▶ [Work instruction] Please restate the lines shown below exactly, every one of them.
#### Material provided ####
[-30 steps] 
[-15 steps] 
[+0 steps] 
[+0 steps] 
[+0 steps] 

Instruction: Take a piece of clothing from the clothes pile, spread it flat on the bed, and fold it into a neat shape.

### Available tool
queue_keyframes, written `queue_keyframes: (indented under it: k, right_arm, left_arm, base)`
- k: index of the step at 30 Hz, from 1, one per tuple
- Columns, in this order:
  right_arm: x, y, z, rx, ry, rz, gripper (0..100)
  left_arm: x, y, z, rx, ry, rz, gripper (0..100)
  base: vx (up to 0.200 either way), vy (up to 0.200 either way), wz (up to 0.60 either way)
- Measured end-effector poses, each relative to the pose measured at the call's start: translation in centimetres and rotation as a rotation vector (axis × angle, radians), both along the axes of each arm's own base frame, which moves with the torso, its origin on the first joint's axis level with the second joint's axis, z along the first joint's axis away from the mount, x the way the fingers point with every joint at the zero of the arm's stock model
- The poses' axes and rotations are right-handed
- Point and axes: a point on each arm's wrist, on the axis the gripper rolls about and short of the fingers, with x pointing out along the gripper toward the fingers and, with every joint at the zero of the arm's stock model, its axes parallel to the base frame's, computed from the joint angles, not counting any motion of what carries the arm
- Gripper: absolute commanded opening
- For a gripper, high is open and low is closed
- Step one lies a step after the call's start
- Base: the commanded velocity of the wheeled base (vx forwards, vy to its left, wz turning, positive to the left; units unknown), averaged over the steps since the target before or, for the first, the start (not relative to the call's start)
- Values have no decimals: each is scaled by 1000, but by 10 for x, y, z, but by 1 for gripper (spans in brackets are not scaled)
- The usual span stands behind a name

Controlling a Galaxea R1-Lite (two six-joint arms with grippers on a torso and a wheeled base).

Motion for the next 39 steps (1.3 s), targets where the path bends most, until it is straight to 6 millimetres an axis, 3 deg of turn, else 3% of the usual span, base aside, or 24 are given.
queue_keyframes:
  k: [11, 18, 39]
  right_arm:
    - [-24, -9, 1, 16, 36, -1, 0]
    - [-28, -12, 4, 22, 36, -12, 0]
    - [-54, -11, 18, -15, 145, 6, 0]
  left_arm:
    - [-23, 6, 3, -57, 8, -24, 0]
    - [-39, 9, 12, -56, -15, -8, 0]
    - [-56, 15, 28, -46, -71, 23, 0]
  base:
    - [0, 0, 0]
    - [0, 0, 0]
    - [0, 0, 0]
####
▶ [Solution below]
[-30 steps] 
[-15 steps] 
[+0 steps] 
[+0 steps] 
[+0 steps] 

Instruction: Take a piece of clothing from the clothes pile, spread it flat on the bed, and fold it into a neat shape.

### Available tool
queue_keyframes, written `queue_keyframes: (indented under it: k, right_arm, left_arm, base)`
- k: index of the step at 30 Hz, from 1, one per tuple
- Columns, in this order:
  right_arm: x, y, z, rx, ry, rz, gripper (0..100)
  left_arm: x, y, z, rx, ry, rz, gripper (0..100)
  base: vx (up to 0.200 either way), vy (up to 0.200 either way), wz (up to 0.60 either way)
- Measured end-effector poses, each relative to the pose measured at the call's start: translation in centimetres and rotation as a rotation vector (axis × angle, radians), both along the axes of each arm's own base frame, which moves with the torso, its origin on the first joint's axis level with the second joint's axis, z along the first joint's axis away from the mount, x the way the fingers point with every joint at the zero of the arm's stock model
- The poses' axes and rotations are right-handed
- Point and axes: a point on each arm's wrist, on the axis the gripper rolls about and short of the fingers, with x pointing out along the gripper toward the fingers and, with every joint at the zero of the arm's stock model, its axes parallel to the base frame's, computed from the joint angles, not counting any motion of what carries the arm
- Gripper: absolute commanded opening
- For a gripper, high is open and low is closed
- Step one lies a step after the call's start
- Base: the commanded velocity of the wheeled base (vx forwards, vy to its left, wz turning, positive to the left; units unknown), averaged over the steps since the target before or, for the first, the start (not relative to the call's start)
- Values have no decimals: each is scaled by 1000, but by 10 for x, y, z, but by 1 for gripper (spans in brackets are not scaled)
- The usual span stands behind a name

Controlling a Galaxea R1-Lite (two six-joint arms with grippers on a torso and a wheeled base).

Motion for the next 39 steps (1.3 s), targets where the path bends most, until it is straight to 6 millimetres an axis, 3 deg of turn, else 3% of the usual span, base aside, or 24 are given.
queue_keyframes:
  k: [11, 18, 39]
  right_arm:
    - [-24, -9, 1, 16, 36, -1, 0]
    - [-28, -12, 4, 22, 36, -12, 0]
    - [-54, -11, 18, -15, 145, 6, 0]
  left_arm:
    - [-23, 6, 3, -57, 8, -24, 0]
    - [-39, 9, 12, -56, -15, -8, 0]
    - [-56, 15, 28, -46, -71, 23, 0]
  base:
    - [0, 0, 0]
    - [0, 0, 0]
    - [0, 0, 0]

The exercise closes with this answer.